高校野球南北海道大会決勝を観戦した。高校野球らしい熱い試合だった。選手の全力プレー、観客の声援、吹奏楽部による迫力のある応援は、あたかも1つの作品のようだ。

息をもつかせぬ激闘に鳥肌が立ちっぱなしだった。この熱狂に包まれたグラウンドに立っている選手たちが本当に羨ましかった。嫉妬するくらいに。私も元高校球児だからだと思う。

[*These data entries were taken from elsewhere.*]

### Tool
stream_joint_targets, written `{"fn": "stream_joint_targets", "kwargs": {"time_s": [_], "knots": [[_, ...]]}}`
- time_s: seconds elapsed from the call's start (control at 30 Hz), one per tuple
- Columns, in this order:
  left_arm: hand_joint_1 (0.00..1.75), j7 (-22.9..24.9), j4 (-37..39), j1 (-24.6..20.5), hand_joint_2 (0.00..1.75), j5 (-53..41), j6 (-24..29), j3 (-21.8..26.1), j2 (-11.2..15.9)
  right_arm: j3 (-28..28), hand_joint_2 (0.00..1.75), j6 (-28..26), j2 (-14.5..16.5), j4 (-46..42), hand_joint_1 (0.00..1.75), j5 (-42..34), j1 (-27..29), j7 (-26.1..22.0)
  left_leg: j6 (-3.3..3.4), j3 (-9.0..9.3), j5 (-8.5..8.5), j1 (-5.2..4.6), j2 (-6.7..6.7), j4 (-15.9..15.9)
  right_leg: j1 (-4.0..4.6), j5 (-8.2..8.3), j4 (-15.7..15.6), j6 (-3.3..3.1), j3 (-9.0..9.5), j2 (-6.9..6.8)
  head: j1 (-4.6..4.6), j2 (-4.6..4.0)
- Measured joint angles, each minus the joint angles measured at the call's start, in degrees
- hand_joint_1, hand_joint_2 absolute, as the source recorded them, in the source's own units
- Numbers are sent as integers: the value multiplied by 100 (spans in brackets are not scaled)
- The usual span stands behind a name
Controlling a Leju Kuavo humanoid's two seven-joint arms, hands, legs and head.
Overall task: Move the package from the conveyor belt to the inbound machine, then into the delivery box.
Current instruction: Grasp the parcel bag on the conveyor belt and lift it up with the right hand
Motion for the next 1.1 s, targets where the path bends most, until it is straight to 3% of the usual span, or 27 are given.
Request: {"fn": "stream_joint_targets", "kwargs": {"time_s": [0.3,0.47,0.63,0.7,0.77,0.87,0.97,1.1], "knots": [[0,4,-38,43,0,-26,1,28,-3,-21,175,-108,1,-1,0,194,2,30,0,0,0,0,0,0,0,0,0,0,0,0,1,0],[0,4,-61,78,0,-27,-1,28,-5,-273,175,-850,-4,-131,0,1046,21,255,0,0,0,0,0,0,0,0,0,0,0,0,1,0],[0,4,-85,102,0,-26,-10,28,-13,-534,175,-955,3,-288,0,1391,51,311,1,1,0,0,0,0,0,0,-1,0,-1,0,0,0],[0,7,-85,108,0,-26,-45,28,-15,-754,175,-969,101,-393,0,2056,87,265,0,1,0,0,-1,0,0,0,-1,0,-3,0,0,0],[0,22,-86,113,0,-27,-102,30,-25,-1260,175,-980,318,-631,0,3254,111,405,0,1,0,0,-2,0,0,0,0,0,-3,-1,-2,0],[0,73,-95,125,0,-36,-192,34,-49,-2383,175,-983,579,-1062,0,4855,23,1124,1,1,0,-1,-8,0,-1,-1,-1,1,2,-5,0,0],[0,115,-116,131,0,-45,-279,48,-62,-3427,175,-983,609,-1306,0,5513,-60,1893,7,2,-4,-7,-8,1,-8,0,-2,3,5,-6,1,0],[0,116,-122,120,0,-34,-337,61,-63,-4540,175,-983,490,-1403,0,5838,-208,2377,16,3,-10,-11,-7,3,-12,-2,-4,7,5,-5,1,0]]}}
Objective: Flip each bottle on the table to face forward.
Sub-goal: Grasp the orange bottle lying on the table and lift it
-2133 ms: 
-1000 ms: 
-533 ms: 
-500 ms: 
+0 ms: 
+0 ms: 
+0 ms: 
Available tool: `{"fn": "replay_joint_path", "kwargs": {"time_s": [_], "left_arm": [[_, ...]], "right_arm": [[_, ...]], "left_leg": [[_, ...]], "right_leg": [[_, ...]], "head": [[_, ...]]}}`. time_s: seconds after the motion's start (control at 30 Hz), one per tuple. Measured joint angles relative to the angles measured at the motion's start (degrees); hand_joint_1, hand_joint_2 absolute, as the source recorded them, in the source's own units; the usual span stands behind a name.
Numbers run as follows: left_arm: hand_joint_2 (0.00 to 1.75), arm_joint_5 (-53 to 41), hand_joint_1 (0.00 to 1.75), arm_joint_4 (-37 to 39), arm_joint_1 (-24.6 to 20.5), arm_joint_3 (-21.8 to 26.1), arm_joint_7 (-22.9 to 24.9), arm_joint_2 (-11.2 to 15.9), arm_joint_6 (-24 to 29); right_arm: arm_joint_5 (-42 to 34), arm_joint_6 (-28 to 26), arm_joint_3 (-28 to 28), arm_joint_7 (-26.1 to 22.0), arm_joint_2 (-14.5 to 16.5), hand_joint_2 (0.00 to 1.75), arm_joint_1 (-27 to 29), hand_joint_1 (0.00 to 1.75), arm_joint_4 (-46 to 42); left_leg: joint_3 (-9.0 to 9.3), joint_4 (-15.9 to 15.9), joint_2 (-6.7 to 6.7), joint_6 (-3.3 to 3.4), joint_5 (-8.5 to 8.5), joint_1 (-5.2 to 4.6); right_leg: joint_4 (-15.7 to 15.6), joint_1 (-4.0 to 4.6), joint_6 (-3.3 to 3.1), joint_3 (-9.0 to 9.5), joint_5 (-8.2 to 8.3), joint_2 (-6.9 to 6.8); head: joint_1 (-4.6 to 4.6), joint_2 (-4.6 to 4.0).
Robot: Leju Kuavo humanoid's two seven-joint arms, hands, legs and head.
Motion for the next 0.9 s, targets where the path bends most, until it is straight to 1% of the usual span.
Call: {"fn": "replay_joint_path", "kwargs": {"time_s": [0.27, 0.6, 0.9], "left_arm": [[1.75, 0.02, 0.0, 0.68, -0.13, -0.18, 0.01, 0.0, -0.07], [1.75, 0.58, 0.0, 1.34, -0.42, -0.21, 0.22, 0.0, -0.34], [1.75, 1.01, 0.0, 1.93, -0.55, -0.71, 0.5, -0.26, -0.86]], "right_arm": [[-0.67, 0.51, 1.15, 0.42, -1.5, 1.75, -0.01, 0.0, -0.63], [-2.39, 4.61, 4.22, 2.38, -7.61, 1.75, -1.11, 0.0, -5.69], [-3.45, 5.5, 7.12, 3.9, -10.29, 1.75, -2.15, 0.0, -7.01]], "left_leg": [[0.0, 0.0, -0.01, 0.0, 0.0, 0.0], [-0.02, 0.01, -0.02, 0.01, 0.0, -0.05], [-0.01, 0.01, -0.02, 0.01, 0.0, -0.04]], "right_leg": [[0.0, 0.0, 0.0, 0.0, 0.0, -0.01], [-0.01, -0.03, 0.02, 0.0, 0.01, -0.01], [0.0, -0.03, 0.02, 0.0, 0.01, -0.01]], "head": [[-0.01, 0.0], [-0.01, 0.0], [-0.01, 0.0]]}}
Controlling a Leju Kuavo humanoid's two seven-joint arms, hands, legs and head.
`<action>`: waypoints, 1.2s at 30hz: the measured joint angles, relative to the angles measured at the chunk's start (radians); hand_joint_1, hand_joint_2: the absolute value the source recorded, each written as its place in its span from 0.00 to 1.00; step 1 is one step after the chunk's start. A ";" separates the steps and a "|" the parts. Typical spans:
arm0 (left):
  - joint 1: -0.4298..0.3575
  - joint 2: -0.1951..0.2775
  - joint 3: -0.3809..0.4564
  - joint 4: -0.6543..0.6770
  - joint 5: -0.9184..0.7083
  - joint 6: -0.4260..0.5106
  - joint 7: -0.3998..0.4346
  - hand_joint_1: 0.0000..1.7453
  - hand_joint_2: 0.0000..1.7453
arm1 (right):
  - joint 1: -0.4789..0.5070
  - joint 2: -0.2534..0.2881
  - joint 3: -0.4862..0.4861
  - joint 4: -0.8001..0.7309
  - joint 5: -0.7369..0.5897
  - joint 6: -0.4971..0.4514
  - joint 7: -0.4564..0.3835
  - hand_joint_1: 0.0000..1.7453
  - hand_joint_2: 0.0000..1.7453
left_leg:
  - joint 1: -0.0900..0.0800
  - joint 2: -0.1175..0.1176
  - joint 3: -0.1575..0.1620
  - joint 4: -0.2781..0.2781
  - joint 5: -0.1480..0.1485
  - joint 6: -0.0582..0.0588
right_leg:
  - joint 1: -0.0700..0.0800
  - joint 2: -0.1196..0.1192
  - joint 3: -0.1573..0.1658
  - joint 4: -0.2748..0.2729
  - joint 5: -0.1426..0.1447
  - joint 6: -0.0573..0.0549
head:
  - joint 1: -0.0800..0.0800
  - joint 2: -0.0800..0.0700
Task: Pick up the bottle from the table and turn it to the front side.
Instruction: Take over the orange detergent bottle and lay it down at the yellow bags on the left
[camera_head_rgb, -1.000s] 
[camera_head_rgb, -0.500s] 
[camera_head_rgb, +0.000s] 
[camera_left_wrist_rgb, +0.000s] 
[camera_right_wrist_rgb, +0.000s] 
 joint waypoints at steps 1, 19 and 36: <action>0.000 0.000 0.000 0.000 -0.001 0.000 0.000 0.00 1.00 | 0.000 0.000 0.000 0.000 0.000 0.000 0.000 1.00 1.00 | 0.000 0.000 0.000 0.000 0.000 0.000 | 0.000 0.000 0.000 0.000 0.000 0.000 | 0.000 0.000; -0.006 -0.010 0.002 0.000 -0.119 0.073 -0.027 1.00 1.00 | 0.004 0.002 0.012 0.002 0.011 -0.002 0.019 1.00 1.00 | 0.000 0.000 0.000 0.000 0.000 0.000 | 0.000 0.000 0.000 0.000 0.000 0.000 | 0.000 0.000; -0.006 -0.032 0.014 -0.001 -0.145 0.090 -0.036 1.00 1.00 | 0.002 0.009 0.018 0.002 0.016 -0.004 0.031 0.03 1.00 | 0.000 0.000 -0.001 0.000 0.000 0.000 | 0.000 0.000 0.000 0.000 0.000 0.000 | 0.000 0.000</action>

私の夏は、延長10回に3点を取られてそのままゲームセット。相手打者の打球が右中間を抜け、ランナーが次々とホームインする光景はスローモーションのようだった。打たれた後輩の投手が泣きながら私に何度も言った。「先輩すみませんでした。すみませんでした。」4年経過した今も鮮明に耳に残っている。
神様がなにか1つ叶えてくれるとしたら、迷わず“あの夏に戻りたい”と願う。2つ目が叶うとしても、やっぱり“あの夏に戻りたい”と願う。

高校野球は特別だ。「感動や勇気」「夢や希望」あらゆるものを与えてくれる。だから多くの人を魅了する。高校野球の素晴らしさを改めて気付かされた。球場を後にしながら決めた。これからも、あの夏に戻るために高校野球を愛し、どんな形でも関わっていくと。